CVE-2025-4221: QFileSystemEngine/Win: Use GetTempPath2 when available (#11)

dangelog · Morten242 · web-flow · commit cd7260263aaa · 2026-01-27T09:57:43.000-05:00
Because the documentation for GetTempPath nows says apps should call GetTempPath2.[0] Starting with Windows 11[1], and recently Windows 10[2], GetTempPath2 was added.
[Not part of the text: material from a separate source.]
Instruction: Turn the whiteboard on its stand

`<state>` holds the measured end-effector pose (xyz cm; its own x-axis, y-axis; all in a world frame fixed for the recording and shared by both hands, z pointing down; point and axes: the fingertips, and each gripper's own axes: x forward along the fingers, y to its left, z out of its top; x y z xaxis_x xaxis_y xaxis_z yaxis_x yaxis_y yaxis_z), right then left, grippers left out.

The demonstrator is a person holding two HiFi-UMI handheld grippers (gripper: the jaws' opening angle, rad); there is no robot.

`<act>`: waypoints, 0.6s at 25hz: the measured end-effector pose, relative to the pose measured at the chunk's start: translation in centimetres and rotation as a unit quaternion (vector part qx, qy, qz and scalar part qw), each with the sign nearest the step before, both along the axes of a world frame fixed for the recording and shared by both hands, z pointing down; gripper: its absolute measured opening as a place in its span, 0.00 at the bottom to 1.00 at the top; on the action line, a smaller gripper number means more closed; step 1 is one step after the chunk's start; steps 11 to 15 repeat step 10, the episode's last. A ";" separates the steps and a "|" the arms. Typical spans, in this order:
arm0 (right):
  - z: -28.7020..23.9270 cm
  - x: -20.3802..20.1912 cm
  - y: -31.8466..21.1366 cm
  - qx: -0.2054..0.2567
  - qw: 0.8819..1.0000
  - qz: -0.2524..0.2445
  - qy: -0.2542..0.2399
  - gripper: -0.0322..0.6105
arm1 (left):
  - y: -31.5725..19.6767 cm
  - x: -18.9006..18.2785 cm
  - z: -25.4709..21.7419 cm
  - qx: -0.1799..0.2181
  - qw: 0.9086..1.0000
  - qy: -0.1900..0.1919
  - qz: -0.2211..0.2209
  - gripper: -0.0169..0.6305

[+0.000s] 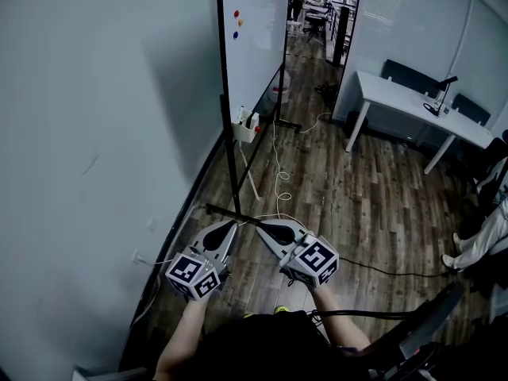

The difference being that elevated processes are returned a different directory. Usually 'C:\Windows\SystemTemp'. Currently temporary files of an elevated process may be placed in a world write-able location. GetTempPath2, by default, but can be overridden, places it in a directory that's only accessible by SYSTEM and administrators. [0] https://learn.microsoft.com/en-us/windows/win32/api/fileapi/nf-fileapi-gettemppathw#remarks [1] https://learn.microsoft.com/en-us/windows/win32/api/fileapi/nf-fileapi-gettemppath2w (Minimum supported client - Windows 11 Build 22000) [2] https://blogs.windows.com/windows-insider/2025/03/13/releasing-windows-10-build-19045-5674-to-the-release-preview-channel/ (This update enables system processes to store temporary files ...) [ChangeLog][QtCore][Important Behavior Changes] On Windows, generating temporary directories for processes with elevated privileges may now return a different path with a stricter set of permissions. Please consult Microsoft's documentation from when they made the same change for the .NET framework: https://support.microsoft.com/en-us/topic/gettemppath-changes-in-windows-february-cumulative-update-preview-4cc631fb-9d97-4118-ab6d-f643cd0a7259 Fixes: CVE-2025-4221 (cherry picked from commit 69633bc) Change-Id: I6f3ae152ae321d7516bfde8b83b52f7e62d97dbb Co-authored-by: Mårten Nordheim <marten.nordheim@qt.io>
diff --git a/src/corelib/io/qfilesystemengine_win.cpp b/src/corelib/io/qfilesystemengine_win.cpp
@@ -1635,7 +1635,15 @@ QString QFileSystemEngine::tempPath()
 {
     QString ret;
     wchar_t tempPath[MAX_PATH];
-    const DWORD len = GetTempPath(MAX_PATH, tempPath);
+    using GetTempPathPrototype = DWORD (WINAPI *)(DWORD, LPWSTR);
+    // We try to resolve GetTempPath2 and use that, otherwise fall back to GetTempPath:
+    static GetTempPathPrototype getTempPathW = []() {
+        const HMODULE kernel32 = GetModuleHandleW(L"kernel32.dll");
+        if (auto *func = QFunctionPointer(GetProcAddress(kernel32, "GetTempPath2W")))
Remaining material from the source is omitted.